Глаза мамы распахнулись от удивления, она нервно провела ладонями по лицу и выдохнула. У меня возникло чувство, что она понимает, о чем я говорю.
– Мам, ты что-то об этом знаешь? Я ведь не сошла с ума? Может, мне просто привиделось от нехватки воздуха?
От какой ещё нехватки воздуха?! – тут же спросила я себя. – Шарлин, по-твоему, тоже привиделось от нехватки воздуха?! Мы же уже решили, что это было на самом деле.
Ну, может, это была массовая галлюцинация? – попыталась я оправдаться.
Перед кем? Перед самой собой?
Ну точно сошла с ума…
Тут к разговору подключилась мама.
– Тебе это не привиделось, – тяжело сказала она, и я даже обеспокоилась, что случайно спорила сама с собой вслух. – У твоего отца тоже была такая проблема. Это проклятие. По крайней мере, я ничего хорошего в этом не вижу, потому что именно это и погубило Жоэля. Я постараюсь объяснить все подробно, потому что не хочу потерять еще и тебя…
Мама посмотрела на меня красными глазами, и от страха у меня больно кольнуло сердце. Выходит, все это время маме было известно что-то о смерти отца?!

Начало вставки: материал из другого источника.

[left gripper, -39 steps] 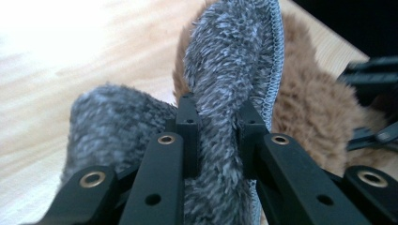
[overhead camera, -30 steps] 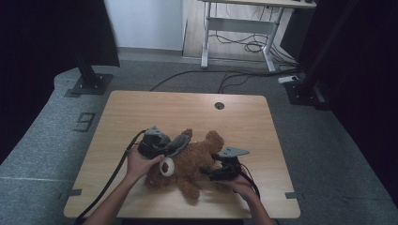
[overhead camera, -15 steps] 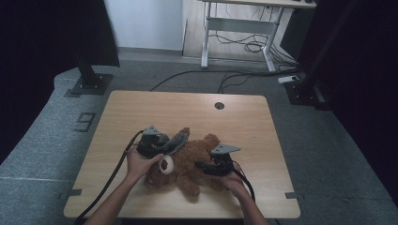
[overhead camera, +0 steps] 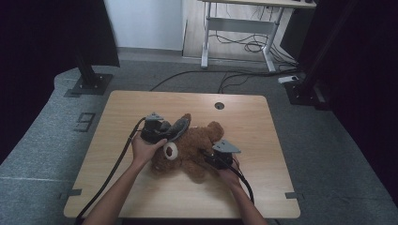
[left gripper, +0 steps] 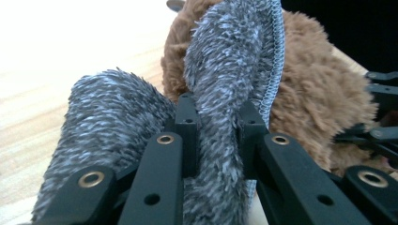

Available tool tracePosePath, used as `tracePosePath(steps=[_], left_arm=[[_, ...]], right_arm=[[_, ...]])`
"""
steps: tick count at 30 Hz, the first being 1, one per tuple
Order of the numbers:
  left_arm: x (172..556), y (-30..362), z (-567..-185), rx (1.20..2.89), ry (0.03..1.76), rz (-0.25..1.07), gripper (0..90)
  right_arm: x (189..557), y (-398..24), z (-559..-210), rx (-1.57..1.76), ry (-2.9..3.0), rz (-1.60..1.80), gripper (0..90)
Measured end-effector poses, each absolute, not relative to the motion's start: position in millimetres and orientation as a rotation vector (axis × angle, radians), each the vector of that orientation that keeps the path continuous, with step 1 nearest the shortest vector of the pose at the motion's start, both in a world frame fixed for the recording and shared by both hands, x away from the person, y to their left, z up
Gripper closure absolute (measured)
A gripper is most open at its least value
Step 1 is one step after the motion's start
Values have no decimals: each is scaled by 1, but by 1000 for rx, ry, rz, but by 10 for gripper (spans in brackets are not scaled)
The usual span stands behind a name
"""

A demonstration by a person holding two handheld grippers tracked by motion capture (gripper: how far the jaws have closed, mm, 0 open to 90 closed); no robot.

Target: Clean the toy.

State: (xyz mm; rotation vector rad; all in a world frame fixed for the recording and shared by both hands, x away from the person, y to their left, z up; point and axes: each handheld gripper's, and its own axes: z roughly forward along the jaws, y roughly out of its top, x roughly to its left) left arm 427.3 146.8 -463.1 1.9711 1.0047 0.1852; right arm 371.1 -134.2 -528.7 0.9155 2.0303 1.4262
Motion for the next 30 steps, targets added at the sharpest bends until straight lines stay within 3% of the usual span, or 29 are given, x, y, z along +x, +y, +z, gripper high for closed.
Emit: tracePosePath(steps=[4, 9, 14, 19, 30], left_arm=[[416, 146, -469, 1987, 981, 163, 767], [396, 146, -475, 1984, 943, 180, 777], [377, 146, -477, 1964, 901, 188, 782], [368, 146, -477, 1958, 896, 194, 783], [363, 146, -478, 1950, 894, 192, 783]], right_arm=[[361, -140, -530, 819, 2075, 1415, 499], [346, -147, -528, 766, 2136, 1397, 294], [341, -168, -510, 889, 2134, 1526, 238], [359, -169, -501, 1006, 2215, 1553, 131], [380, -157, -513, 1200, 2306, 1534, 106]])
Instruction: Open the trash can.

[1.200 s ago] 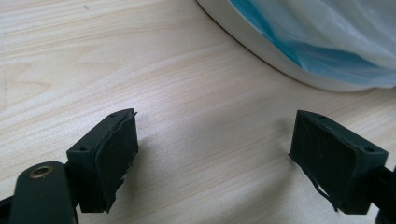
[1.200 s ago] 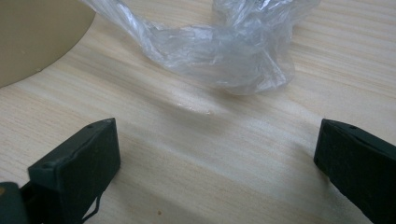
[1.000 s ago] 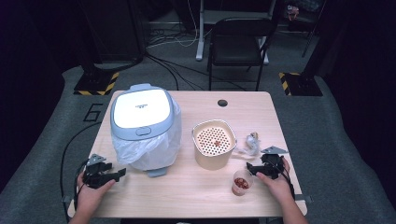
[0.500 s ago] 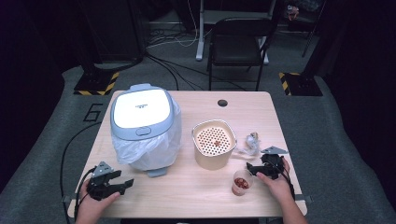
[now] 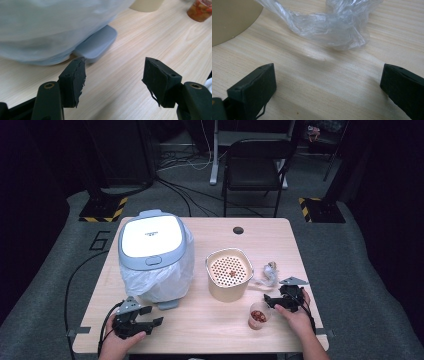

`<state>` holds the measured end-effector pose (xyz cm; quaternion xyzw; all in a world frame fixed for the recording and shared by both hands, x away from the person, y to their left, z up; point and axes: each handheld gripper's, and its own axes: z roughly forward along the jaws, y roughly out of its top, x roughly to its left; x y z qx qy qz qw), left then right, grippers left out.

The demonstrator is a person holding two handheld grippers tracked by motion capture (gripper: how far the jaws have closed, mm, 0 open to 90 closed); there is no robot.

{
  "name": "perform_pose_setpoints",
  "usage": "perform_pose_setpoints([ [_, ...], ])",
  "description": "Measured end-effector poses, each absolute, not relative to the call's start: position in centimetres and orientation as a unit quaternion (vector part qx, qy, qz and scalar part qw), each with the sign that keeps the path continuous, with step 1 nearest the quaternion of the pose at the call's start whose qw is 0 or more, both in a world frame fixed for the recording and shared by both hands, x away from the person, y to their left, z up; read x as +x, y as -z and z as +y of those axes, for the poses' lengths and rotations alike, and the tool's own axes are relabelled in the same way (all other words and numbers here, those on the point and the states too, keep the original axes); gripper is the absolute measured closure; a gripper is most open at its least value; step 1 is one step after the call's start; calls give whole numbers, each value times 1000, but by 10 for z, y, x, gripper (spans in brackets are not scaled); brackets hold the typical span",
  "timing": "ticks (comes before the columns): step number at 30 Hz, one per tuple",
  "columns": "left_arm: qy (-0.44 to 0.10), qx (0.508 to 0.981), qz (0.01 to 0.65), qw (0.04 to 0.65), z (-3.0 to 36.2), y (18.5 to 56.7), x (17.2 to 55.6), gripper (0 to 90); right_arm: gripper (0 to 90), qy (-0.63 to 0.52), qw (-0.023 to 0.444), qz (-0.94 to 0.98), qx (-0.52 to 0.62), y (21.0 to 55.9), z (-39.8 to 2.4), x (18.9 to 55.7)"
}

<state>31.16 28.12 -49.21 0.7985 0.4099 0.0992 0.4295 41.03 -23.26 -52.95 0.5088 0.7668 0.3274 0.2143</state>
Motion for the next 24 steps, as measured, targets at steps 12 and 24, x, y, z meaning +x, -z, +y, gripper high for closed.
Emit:
perform_pose_setpoints([
  [12, -103, 815, 365, 438, 247, 495, 315, 318, 0, -328, 214, 767, 509, 530, -233, 410],
  [24, -173, 843, 315, 400, 230, 502, 325, 279, 0, -328, 214, 768, 506, 530, -233, 410],
])
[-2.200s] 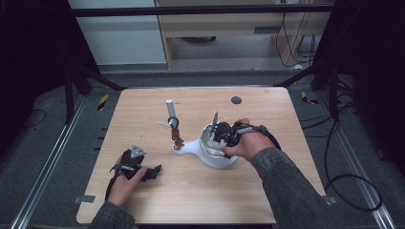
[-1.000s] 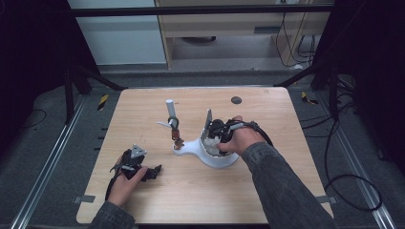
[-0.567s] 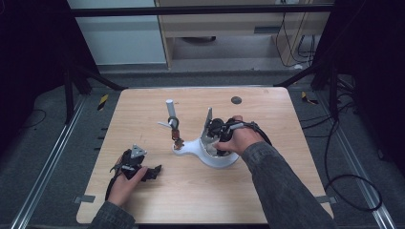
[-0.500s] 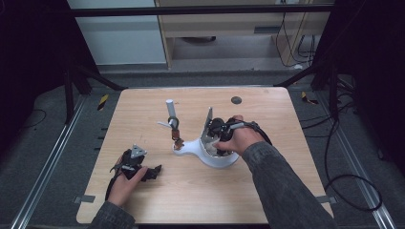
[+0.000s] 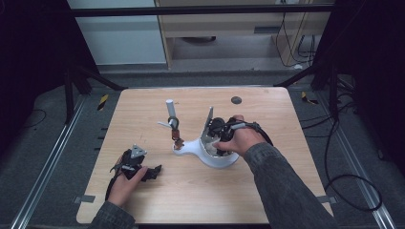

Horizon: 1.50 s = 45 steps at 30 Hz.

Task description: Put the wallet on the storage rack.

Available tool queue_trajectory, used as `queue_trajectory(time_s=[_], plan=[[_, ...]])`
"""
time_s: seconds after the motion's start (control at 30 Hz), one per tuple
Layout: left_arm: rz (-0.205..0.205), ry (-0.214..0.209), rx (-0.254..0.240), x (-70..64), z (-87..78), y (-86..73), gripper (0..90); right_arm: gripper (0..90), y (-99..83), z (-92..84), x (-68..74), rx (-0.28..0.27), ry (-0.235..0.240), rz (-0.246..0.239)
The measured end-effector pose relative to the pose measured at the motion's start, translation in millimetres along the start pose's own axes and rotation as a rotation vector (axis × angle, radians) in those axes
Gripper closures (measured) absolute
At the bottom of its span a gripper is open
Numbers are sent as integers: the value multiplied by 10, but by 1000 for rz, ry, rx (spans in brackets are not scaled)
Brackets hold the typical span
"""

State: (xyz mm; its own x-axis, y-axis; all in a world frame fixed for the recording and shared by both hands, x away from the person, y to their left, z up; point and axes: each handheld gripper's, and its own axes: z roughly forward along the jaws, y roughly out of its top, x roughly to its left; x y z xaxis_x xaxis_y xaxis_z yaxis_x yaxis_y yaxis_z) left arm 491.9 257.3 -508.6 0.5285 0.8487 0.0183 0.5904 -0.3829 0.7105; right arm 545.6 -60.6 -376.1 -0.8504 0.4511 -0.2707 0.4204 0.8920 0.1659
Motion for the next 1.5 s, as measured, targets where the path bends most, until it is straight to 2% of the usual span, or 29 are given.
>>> queue_trajectory(time_s=[0.27, 0.6, 0.73, 0.83, 0.97, 1.2, 1.23, 1.3, 1.37, 1.5], plan=[[-1, 0, -2, 0, 1, -1, 0, 144, -48, -44, 14, -24, 0, 12], [0, 0, -2, 0, 1, -1, 0, 72, -125, -199, 33, -94, -12, 42], [0, 0, -2, 0, 2, -1, 0, 63, -160, -244, 31, -115, -13, 43], [0, 0, -2, 0, 2, -1, 0, 64, -208, -276, 26, -138, 3, 55], [0, 0, -2, 1, 2, -1, 0, 59, -285, -310, 6, -161, -6, 67], [0, 1, -3, -1, 2, -1, 0, 54, -471, -344, -71, -205, -4, 123], [-3, 0, -3, -5, 3, -1, 0, 54, -559, -363, -103, -231, -16, 142], [-3, 0, -3, -6, 3, -1, 0, 54, -591, -369, -115, -241, -19, 151], [0, -1, 0, -7, 2, 0, 0, 57, -747, -398, -161, -280, -28, 200], [1, -2, 0, -9, 3, 1, 0, 63, -888, -403, -204, -314, -53, 234]])
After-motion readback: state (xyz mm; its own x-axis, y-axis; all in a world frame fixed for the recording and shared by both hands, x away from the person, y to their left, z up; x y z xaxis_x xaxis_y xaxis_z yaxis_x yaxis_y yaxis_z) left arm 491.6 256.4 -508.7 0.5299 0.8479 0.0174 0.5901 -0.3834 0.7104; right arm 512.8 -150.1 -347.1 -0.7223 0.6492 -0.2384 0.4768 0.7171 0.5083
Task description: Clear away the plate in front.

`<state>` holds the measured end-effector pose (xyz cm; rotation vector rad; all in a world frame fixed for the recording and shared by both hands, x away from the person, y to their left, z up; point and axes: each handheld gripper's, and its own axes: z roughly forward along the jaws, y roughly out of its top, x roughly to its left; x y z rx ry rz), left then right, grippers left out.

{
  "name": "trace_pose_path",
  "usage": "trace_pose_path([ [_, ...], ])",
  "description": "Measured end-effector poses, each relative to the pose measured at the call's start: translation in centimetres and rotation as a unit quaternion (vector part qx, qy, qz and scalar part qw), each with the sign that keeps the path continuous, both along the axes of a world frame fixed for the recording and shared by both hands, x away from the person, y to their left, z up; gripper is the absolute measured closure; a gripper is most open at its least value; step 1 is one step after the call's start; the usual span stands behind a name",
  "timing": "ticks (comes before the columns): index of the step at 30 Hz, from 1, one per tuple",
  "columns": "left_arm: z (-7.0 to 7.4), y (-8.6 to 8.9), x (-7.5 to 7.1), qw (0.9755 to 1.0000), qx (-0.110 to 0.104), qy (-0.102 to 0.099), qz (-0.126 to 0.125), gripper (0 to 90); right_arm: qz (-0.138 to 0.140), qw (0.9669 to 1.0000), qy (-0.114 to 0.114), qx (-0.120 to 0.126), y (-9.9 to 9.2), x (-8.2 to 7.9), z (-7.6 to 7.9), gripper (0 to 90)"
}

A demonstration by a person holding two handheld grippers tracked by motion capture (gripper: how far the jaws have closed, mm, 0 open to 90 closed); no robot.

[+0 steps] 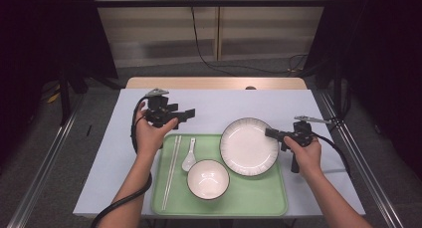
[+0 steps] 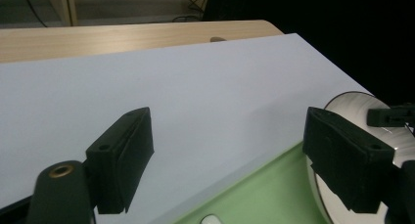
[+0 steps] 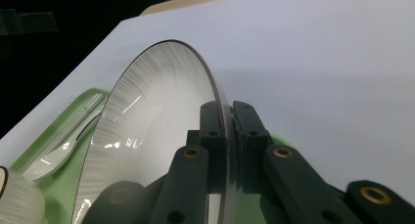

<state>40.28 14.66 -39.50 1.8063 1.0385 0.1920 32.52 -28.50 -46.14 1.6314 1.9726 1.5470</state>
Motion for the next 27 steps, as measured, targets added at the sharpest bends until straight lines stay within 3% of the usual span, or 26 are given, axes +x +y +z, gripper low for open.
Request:
trace_pose_path([
  [5,-0.9,1.1,-0.2,0.9998,0.002,0.009,0.018,18.0,0.022,0.9993,0.031,0.001,0.4,-0.5,-0.3,85.2],
  [7,-1.3,1.4,-0.4,0.9997,0.006,0.013,0.018,17.9,0.026,0.9991,0.033,-0.008,0.4,-0.7,-0.5,85.0],
  [10,-1.8,1.9,-0.6,0.9996,0.006,0.016,0.022,17.4,0.025,0.9993,0.024,-0.013,0.3,-0.8,-0.9,84.2],
  [13,-2.3,2.3,-0.7,0.9993,0.004,0.024,0.029,17.0,0.029,0.9987,0.021,-0.037,0.1,-1.1,-1.4,81.8],
  [15,-2.5,2.5,-0.7,0.9991,0.006,0.027,0.032,16.9,0.034,0.9985,0.023,-0.035,-0.1,-1.5,-1.7,81.3],
  [19,-2.8,2.6,-0.9,0.9991,0.004,0.027,0.034,16.6,0.038,0.9982,0.004,-0.047,0.0,-1.7,-1.8,79.9],
  [21,-2.9,2.7,-0.9,0.9991,0.002,0.028,0.033,16.5,0.042,0.9964,0.006,-0.074,0.0,-1.9,-2.0,77.2],
  [23,-3.0,2.7,-0.9,0.9990,0.004,0.028,0.036,16.3,0.053,0.9920,0.005,-0.115,0.0,-2.1,-2.2,76.9],
  [27,-3.3,2.8,-0.9,0.9987,0.004,0.032,0.039,16.0,0.061,0.9892,-0.014,-0.133,-0.2,-2.7,-2.1,75.7],
])
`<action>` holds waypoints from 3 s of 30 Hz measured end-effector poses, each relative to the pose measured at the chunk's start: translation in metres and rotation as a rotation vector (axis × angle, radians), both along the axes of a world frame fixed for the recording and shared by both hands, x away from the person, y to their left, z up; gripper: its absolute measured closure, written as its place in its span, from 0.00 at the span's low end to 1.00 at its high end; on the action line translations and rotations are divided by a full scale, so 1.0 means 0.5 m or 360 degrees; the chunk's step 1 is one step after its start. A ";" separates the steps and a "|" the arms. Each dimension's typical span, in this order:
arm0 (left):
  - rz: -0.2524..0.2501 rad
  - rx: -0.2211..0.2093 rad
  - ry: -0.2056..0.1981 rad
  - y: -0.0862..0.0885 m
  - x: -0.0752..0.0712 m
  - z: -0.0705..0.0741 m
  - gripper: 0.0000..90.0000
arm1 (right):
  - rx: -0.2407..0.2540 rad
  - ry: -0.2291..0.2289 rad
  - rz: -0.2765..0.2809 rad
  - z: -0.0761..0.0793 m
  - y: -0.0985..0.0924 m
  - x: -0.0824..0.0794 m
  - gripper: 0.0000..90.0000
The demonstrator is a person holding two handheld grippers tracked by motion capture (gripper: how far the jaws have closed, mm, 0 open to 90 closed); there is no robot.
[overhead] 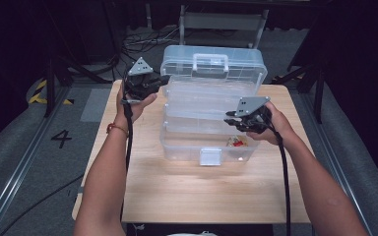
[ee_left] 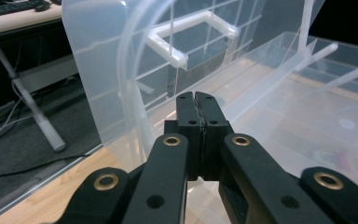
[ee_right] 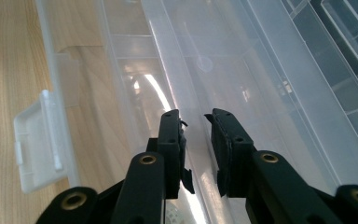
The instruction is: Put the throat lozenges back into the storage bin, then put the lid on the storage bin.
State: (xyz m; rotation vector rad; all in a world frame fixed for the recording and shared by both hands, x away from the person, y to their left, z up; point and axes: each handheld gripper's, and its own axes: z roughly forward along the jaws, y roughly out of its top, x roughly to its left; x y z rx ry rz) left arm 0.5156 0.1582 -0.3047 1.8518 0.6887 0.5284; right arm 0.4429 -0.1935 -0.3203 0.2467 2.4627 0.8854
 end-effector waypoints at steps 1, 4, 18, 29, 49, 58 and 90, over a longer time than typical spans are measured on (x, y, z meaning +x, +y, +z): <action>0.0003 -0.0008 0.0002 0.002 0.002 0.001 1.00 | -0.0001 0.0001 -0.0002 -0.001 0.000 -0.001 0.83; 0.0011 -0.0020 -0.0010 0.005 0.006 0.001 1.00 | 0.0001 0.0002 -0.0003 -0.003 0.000 -0.005 0.83; -0.0025 0.0000 -0.0042 0.012 -0.017 0.020 1.00 | -0.0034 -0.0030 -0.0038 -0.010 0.000 -0.019 0.81; -0.0058 0.0088 -0.0098 0.016 -0.052 0.032 1.00 | 0.0049 -0.0007 -0.0075 -0.010 -0.036 -0.032 0.82; -0.0106 0.0294 -0.0188 0.004 -0.085 0.032 1.00 | 0.0127 0.0058 -0.0108 -0.003 -0.085 -0.044 0.88; -0.0133 0.0253 -0.0168 0.006 -0.095 0.022 1.00 | 0.0193 0.0050 -0.0128 -0.010 -0.108 -0.058 0.88; -0.0151 0.0259 -0.0148 0.007 -0.146 -0.001 1.00 | 0.0401 0.0056 -0.0300 -0.049 -0.225 -0.111 0.84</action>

– В общем, – продолжила она, – то, что мы все это время называли астмой, на самом деле нечто другое. Это как предупреждение о том, что ты должна исчезнуть и появиться в другом времени. У каждого путешественника это начинается по-разному. Кто-то чувствует тошноту, кто-то задыхается, как ты, а кому-то повезло больше, и он не чувствует ничего. Я не рассказывала тебе об этом, потому что ген передаётся только мужчинам, и я искренне надеялась, что твои проблемы с дыханием – самая обыкновенная астма.
Мне показалось, я ослышалась.
– Путешественники во времени? Ты думаешь, я путешествовала во времени?
С другой стороны, как бы странно это ни звучало, подобное объяснение логичнее всего описывает произошедшее. Либо параллельный мир, либо перемещение во времени, но раз мама что-то знает, значит, стоит довериться ей.
Она тяжело вздохнула:
– Я знаю, что это трудно понять. Ты должна научиться с этим жить, потому что другого не остается. Это невозможно контролировать. Когда почувствуешь, что задыхаешься, либо выходи на улицу, либо оставайся дома. Твой отец всегда говорил, что нет ничего безопаснее для путешественника во времени, чем стены этого особняка.
– В таком случае… – Я чувствовала себя будто бы оглушенной. – Как мне учиться? Мне же нужно ходить в лицей, сидеть на уроках. Что делать, если я вдруг исчезну на глазах у всего класса?